**TASK ITEM:** Exclude the pictures, and otherwise reproduce the data in full.
┌─ GIVEN INFORMATION
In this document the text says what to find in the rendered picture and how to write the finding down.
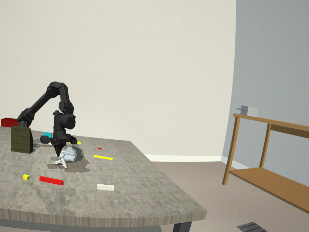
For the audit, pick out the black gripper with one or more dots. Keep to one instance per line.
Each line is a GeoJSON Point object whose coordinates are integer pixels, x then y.
{"type": "Point", "coordinates": [58, 147]}

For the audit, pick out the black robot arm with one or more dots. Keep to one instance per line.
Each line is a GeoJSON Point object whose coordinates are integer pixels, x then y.
{"type": "Point", "coordinates": [65, 119]}

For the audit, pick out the red rectangular bar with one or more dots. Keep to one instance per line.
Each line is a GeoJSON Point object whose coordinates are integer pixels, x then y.
{"type": "Point", "coordinates": [51, 180]}

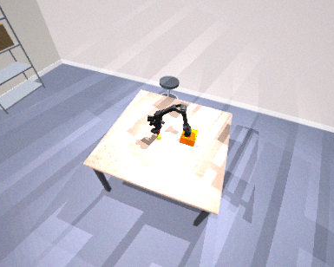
└─
**RESULT FOR THIS TASK:**
In this document the text says what to find in the rendered picture and how to write the finding down.
For the audit, pick out the black gripper with one or more dots. Keep to one instance per line.
Each line is a GeoJSON Point object whose coordinates are integer pixels, x then y.
{"type": "Point", "coordinates": [58, 147]}

For the audit, pick out the black robot arm with one or more dots. Keep to one instance per line.
Each line is a GeoJSON Point object whose coordinates are integer pixels, x then y.
{"type": "Point", "coordinates": [65, 119]}

For the audit, pick out the red rectangular bar with one or more dots. Keep to one instance per line.
Each line is a GeoJSON Point object whose coordinates are integer pixels, x then y.
{"type": "Point", "coordinates": [51, 180]}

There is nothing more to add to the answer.